一個宦官自蒙府大門而出,臉上神色很是難看。
回首望了望高大的蒙府大門,宦官自言自語道:“嬴成蟜參政,蒙驁竟不加以阻止,還謊稱不知。其態度如此,要盡快報給太後。”
低著頭,宦官腳步匆匆離去。
三時過後,鹹陽城東門外三十裏的草地上,出現一塊長在兩米,寬在一米的無草之地。
這片無草之地的泥土潮濕,就像是剛從地下翻上來的一樣,有一片光潔的宦官服衣角,長在新土上。
一個老農扛著沾有潮濕泥土的鋤頭,用那滿是汙垢的大腳丫子將那衣角踩進土裏,這才滿意地點點頭,慢悠悠得往後走。
“人吃土一世,土吃人一回,公子的話真他阿母的有道理。”
啪~
老農行了八九步,沾滿塵土的大手突然用力一拍額頭,在自己額頭上留下好些塵土。
“經年不做這些事,手藝生疏,過程也陌生了,險些忘了件事。”
老農重新折返,尋了三根枯木枝,並列一排,全部都插在了那塊無草之地。遠遠看去,就像是有人在燒香一般。

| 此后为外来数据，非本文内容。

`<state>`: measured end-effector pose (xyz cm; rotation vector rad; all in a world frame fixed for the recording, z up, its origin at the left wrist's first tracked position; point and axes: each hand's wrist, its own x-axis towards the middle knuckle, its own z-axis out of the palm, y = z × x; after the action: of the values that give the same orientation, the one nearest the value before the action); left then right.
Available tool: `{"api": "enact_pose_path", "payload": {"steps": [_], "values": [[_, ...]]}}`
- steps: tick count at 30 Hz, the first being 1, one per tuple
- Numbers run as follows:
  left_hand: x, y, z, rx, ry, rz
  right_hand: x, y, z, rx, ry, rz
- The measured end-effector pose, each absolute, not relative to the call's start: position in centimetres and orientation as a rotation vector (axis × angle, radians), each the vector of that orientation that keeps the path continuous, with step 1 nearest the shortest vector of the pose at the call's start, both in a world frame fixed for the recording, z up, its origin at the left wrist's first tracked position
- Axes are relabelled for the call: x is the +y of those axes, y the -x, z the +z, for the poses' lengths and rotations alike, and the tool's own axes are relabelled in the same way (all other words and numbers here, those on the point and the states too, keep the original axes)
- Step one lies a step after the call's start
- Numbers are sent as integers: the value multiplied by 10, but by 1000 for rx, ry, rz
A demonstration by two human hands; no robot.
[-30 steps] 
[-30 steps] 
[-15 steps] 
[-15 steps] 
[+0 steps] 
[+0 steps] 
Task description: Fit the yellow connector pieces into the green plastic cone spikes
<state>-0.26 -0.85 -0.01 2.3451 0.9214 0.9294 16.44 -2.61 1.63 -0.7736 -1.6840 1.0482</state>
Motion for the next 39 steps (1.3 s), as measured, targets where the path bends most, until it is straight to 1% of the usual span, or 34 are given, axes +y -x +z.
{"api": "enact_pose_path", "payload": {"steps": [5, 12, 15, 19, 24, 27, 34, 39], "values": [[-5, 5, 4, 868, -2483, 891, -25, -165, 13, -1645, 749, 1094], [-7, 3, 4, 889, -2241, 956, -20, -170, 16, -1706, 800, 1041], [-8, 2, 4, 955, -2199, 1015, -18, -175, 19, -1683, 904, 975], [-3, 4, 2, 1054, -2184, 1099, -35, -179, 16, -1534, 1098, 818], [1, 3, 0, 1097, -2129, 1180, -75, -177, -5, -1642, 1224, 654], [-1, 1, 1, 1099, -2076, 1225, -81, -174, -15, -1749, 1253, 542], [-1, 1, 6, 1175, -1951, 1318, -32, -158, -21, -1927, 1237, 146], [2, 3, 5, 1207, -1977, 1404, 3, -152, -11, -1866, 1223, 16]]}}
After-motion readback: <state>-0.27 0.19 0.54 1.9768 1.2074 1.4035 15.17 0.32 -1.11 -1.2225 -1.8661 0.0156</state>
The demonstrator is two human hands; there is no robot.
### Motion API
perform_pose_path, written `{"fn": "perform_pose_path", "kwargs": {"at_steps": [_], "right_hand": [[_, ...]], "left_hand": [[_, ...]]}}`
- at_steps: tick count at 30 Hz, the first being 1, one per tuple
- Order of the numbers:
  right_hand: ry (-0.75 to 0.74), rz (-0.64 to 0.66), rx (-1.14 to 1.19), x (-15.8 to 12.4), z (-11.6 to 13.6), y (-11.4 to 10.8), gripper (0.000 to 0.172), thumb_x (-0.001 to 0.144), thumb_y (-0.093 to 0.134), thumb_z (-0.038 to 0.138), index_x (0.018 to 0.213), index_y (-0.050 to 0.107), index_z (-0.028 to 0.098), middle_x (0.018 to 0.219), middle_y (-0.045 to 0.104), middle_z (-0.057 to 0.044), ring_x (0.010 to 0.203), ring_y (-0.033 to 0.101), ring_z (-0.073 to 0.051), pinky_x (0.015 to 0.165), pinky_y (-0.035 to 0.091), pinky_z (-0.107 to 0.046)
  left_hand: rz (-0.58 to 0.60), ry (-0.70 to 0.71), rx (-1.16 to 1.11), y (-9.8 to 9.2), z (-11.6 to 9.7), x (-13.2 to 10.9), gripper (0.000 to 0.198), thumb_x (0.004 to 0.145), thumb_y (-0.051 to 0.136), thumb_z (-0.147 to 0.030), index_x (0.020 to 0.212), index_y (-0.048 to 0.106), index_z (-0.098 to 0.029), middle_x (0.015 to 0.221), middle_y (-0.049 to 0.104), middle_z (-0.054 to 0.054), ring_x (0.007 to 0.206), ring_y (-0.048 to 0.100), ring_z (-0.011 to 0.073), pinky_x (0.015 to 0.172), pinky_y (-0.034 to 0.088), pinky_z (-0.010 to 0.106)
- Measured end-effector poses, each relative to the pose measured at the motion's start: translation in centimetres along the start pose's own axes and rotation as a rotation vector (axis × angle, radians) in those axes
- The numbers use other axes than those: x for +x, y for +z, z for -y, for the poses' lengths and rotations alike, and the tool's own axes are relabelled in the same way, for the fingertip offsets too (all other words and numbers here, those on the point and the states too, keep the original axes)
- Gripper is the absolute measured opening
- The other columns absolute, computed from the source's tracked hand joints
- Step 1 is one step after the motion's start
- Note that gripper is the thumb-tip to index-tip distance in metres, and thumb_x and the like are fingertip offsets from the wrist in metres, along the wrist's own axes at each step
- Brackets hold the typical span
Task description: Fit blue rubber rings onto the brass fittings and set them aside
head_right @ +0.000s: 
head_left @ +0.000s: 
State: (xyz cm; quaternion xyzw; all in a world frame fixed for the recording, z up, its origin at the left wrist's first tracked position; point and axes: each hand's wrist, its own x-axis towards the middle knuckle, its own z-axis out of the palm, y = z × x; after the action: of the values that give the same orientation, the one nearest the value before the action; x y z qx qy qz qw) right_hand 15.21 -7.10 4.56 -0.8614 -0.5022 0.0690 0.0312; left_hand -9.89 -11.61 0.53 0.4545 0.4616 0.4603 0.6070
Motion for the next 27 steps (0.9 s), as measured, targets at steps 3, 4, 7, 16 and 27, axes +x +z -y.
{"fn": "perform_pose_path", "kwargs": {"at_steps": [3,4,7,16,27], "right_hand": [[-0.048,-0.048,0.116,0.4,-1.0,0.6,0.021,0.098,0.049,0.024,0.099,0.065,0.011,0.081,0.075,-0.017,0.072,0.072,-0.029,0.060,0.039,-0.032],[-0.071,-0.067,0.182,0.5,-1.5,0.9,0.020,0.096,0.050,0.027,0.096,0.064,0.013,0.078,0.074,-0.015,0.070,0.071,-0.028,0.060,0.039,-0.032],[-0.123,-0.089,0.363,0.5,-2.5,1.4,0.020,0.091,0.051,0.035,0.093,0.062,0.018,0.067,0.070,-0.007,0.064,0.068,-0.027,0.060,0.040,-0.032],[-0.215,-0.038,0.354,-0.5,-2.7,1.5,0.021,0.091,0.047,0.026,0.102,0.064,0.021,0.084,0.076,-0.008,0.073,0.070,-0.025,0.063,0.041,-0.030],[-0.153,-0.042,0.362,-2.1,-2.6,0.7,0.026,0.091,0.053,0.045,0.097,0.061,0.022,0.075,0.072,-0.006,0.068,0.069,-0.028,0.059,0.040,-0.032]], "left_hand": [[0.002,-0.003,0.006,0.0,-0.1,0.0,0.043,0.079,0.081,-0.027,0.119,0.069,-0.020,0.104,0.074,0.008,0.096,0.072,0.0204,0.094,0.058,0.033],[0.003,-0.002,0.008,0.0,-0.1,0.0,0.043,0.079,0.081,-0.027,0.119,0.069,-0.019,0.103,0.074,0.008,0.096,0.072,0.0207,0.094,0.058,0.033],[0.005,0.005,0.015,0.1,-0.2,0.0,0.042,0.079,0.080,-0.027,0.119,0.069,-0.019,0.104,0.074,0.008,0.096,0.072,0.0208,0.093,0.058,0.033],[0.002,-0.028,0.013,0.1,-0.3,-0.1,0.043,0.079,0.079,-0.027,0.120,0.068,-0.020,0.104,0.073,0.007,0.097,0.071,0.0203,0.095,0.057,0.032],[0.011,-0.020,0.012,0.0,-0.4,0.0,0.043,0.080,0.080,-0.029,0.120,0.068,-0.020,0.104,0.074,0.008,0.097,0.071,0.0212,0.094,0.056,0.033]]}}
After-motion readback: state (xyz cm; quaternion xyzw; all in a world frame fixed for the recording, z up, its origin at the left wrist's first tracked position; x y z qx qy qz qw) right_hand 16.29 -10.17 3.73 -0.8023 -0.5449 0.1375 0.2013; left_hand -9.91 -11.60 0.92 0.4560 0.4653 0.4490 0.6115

“嘿嘿,這才像樣。公子說了,殺趙香爐手下,有條件時必須插上三炷香。香爐香爐,沒有香插,哪裏圓滿?”
老農瞥了一眼東北方向的一棵樹,扯著嗓子喊道:“有些人啊,忘恩負義,狼心狗肺。為了一個破香爐,連人都不做嘍。”
四野俱靜。
除了風吹草低發出細微的沙沙聲響,就隻有老農的喊叫聲響徹此地。
老農停了五息,他視線中的那棵樹還是如往常一樣,沒有異樣。
“呸!八成是上了趙香爐的床,連骨頭都軟了下去。”
低聲咒罵一句,老農把鋤頭掄上肩膀,這次卻是真的離去了。
就在老農離去不久,老農一直緊盯的那棵樹後,中年男人一臉陰沉地握劍而出。